== What the task requires ==
If a line in the entries below contains "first", copy it.

== Saved data entries ==
_ _ _ _
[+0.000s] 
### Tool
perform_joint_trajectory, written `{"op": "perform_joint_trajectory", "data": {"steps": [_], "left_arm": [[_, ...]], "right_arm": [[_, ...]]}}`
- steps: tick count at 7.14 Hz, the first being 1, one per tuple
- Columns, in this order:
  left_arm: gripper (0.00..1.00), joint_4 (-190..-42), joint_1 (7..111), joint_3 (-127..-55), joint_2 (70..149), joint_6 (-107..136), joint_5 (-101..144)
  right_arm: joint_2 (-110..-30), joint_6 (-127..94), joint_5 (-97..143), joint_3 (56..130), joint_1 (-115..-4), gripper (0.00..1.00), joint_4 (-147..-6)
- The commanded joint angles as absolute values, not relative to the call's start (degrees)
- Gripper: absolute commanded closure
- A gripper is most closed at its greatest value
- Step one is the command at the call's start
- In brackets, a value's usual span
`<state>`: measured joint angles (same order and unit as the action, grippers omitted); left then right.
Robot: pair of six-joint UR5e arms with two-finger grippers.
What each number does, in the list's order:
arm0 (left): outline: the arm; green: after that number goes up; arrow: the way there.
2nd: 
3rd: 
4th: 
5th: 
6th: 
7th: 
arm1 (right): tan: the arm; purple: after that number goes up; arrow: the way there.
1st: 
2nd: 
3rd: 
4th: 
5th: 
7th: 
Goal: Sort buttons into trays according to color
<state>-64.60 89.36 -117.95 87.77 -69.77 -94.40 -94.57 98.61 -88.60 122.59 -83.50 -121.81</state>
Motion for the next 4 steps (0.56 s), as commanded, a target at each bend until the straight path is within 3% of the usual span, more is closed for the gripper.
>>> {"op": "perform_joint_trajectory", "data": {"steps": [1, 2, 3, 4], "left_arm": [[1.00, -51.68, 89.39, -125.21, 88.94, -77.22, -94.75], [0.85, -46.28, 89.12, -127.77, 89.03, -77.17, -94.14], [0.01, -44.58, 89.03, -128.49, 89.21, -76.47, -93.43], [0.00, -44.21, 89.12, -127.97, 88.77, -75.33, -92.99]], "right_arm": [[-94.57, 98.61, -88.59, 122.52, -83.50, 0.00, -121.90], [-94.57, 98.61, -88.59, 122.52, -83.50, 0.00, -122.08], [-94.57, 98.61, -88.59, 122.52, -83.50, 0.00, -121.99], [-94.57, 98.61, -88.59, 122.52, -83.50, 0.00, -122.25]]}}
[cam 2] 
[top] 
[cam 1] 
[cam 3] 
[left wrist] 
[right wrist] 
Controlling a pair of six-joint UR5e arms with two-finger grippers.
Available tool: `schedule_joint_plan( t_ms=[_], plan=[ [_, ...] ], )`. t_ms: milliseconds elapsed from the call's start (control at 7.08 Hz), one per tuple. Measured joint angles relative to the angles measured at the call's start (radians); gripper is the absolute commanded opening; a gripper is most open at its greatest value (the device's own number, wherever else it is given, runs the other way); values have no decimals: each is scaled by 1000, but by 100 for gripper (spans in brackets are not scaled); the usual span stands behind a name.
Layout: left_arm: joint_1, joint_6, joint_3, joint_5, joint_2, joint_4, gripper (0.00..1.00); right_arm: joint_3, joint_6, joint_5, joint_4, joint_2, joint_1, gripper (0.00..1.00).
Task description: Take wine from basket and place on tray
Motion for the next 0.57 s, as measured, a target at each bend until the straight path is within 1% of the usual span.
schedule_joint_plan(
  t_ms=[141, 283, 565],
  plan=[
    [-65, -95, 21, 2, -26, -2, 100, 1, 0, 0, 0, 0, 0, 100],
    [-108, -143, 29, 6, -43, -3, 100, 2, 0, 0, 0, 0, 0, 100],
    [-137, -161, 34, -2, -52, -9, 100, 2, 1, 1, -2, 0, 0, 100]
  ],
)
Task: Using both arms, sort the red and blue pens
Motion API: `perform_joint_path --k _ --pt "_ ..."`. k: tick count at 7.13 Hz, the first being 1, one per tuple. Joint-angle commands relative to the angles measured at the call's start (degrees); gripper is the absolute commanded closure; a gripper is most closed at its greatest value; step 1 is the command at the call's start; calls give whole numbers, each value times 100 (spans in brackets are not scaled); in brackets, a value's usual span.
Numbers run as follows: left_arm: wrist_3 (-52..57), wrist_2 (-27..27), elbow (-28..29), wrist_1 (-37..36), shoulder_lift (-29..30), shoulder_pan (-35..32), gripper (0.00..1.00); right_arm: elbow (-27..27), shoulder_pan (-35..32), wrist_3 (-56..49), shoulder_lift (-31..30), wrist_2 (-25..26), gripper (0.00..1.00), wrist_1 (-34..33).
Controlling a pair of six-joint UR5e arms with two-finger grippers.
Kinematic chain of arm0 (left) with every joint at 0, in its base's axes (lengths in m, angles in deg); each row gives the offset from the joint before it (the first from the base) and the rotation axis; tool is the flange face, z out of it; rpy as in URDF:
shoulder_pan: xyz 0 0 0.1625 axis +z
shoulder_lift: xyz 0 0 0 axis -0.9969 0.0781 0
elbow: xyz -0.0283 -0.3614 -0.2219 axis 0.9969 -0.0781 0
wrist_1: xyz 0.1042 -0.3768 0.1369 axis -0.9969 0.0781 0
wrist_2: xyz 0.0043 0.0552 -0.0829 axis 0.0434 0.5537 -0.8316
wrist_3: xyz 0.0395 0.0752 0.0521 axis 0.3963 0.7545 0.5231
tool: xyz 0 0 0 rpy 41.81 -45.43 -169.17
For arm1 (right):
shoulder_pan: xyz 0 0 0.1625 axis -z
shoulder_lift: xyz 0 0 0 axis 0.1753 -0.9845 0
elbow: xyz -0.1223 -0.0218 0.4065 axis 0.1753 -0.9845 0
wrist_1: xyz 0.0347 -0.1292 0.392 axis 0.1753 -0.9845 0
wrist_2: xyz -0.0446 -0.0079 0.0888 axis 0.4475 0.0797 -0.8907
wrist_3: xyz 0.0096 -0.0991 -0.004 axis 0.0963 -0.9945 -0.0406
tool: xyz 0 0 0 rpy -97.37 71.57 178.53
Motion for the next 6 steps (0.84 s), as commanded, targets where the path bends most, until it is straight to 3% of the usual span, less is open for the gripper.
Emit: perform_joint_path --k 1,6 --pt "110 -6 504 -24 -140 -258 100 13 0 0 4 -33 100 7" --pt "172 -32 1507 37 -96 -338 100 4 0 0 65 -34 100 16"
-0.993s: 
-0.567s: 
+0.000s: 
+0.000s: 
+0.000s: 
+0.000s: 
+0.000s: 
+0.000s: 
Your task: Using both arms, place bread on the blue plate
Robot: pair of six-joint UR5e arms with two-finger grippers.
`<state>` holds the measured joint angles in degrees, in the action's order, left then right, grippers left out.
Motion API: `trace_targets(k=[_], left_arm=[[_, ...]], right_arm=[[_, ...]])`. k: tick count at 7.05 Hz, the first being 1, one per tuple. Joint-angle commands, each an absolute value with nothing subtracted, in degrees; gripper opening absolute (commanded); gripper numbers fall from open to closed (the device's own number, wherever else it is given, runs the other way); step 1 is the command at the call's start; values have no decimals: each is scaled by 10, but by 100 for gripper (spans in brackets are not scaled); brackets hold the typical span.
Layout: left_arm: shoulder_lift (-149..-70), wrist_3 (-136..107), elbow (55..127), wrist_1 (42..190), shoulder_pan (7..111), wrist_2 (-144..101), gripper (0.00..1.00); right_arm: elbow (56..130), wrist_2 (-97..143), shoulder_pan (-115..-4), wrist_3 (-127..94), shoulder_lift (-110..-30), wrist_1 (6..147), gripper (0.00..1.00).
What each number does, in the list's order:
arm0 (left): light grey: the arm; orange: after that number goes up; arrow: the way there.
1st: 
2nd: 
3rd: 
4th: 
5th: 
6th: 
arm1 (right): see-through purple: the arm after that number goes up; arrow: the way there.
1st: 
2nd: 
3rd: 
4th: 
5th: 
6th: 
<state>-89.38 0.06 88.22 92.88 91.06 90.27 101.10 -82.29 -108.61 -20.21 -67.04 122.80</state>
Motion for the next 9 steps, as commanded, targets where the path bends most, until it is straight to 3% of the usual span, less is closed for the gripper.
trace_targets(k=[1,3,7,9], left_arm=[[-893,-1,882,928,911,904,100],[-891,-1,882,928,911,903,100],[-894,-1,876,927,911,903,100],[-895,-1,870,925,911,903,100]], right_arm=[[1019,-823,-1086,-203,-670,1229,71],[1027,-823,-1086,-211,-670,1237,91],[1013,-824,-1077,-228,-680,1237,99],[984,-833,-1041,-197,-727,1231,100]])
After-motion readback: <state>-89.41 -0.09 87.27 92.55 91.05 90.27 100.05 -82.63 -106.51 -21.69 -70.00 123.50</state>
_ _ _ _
== Response to this task ==
- steps: tick count at 7.14 Hz, the first being 1, one per tuple
Motion API: `perform_joint_path --k _ --pt "_ ..."`. k: tick count at 7.13 Hz, the first being 1, one per tuple. Joint-angle commands relative to the angles measured at the call's start (degrees); gripper is the absolute commanded closure; a gripper is most closed at its greatest value; step 1 is the command at the call's start; calls give whole numbers, each value times 100 (spans in brackets are not scaled); in brackets, a value's usual span.
Kinematic chain of arm0 (left) with every joint at 0, in its base's axes (lengths in m, angles in deg); each row gives the offset from the joint before it (the first from the base) and the rotation axis; tool is the flange face, z out of it; rpy as in URDF:
Motion API: `trace_targets(k=[_], left_arm=[[_, ...]], right_arm=[[_, ...]])`. k: tick count at 7.05 Hz, the first being 1, one per tuple. Joint-angle commands, each an absolute value with nothing subtracted, in degrees; gripper opening absolute (commanded); gripper numbers fall from open to closed (the device's own number, wherever else it is given, runs the other way); step 1 is the command at the call's start; values have no decimals: each is scaled by 10, but by 100 for gripper (spans in brackets are not scaled); brackets hold the typical span.

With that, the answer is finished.